Results obtained showed that, compared to P3, all other constructs exhibited much lower luciferase expression (Figure 7B). Luciferase activity measured when the intron sequence was placed upstream of the promoter region, in both orientations, was similar to that of the construct devoid of the intron sequence (around 8% of P3). Constructs where both intron and exon 1 were moved upstream of the transcription start site, showed an even greater drop of luciferase activity (from 70- to 90-fold lower respect to P3 value). Similar results were obtained when the luciferase expression was evaluated at transcriptional level by RealTime PCR assay on total cellular RNAs reverse transcribed with random hexamers. These data strongly indicate that the stimulatory effect of the intron is not maintained when it is moved upstream of the promoter, outside the transcribed sequence, in either sense or antisense orientation. Thus the 5′-UTR intron is crucial for a sustained gene expression, only if maintained in its natural location.

Moreover, although almost no expression was detected when the intron was removed, or simply moved to a different position, the intron was unable to support expression by itself, in the absence of the enhancer elements of the proximal promoter, as found upon 5′-deletion of sequence −371/−38 in the “full-length” P3 to obtain the P3Δ construct (unpublished results).

On the whole, these data suggest that the UbC intron does not act as a typical transcriptional enhancer, given its inability to demonstrate any activity when moved upstream of the promoter region, and rather support the hypothesis that the intron acts by a process termed intron-mediated enhancement (IME).

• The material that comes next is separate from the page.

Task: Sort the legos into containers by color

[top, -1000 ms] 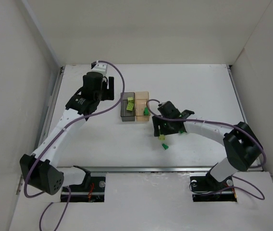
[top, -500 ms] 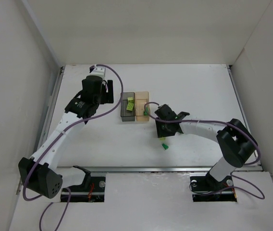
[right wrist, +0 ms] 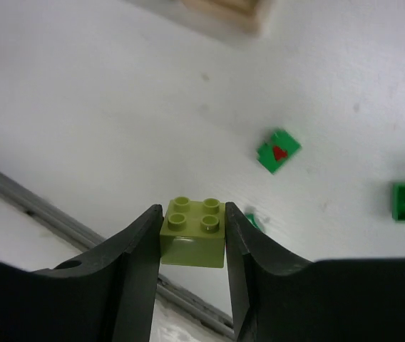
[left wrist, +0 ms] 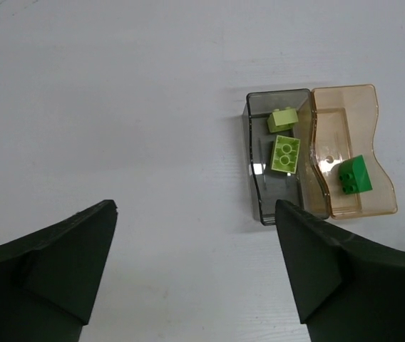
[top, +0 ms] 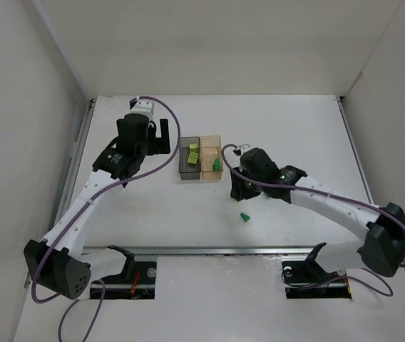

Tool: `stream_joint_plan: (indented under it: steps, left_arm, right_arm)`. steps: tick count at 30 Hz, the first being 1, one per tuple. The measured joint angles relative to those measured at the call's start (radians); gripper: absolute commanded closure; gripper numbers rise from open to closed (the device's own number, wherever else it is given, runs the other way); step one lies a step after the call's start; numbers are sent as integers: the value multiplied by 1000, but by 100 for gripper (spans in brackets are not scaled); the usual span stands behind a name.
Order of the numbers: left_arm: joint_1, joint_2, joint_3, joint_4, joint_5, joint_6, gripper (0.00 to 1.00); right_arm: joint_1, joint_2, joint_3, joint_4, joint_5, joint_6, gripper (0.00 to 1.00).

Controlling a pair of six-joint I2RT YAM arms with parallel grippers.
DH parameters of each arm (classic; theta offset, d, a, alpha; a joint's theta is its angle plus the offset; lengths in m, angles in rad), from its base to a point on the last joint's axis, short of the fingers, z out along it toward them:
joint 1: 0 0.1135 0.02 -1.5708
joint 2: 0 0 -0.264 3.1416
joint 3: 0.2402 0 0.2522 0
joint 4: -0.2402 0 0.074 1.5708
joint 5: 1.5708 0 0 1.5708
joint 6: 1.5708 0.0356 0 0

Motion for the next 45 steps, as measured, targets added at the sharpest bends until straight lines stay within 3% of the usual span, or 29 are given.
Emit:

Splicing is Essential for UbC Intron-mediated Enhancement

Intron-mediated enhancement may take place at both transcriptional and post-transcriptional step, and in this last phase most of the IME effects are often linked to mRNA splicing [36]. Thus, to gain insights into the UbC intron features that sustain the enhancement of gene expression, we first investigated the effect of mutations in the splice recognition sites, in our transient reporter expression system. The construct named P3-SS (Splice Site)mut was created by site-directed mutagenesis of both 5′- and 3′-splice consensus motifs (Figure 8A). The sequence of the 5′-splice site 5′-tgGTGA-3′ was mutated to 5′-ccAGCC-3′, while the 3′-splice site 5′-TAGa-3′ was changed to 5′-GGCt-3′. Effective splicing inhibition upon splice site mutations was actually verified in HeLa cells independently transfected with P3 and P3-SSmut plasmids, by RT-PCR amplification with primers flanking the intron, as indicated in Figure 8A. Plasmids P3 and P7 were amplified in parallel as controls for the unspliced and spliced products, respectively (Figure 8B). Cells expressing the wild-type construct P3 showed a product with the expected spliced size (651 bp, Figure 8B), indicating that splicing occurs correctly. Cells expressing the construct in which splice sites were eliminated, showed a product with the expected unspliced size (1463 bp, Figure 8B), demonstrating that splicing is indeed impaired by the introduced mutations. Somewhat smaller nonspecific bands were also detected (Figure 8B, arrowhead) and they could reflect the usage of cryptic splice sites, as suggested by sequence analysis. The absence of PCR products in the negative RT control confirmed that the PCR fragments were entirely derived from cDNA and rules out any possibility that the amplified bands were the result of an artifact due to plasmid contamination (not shown).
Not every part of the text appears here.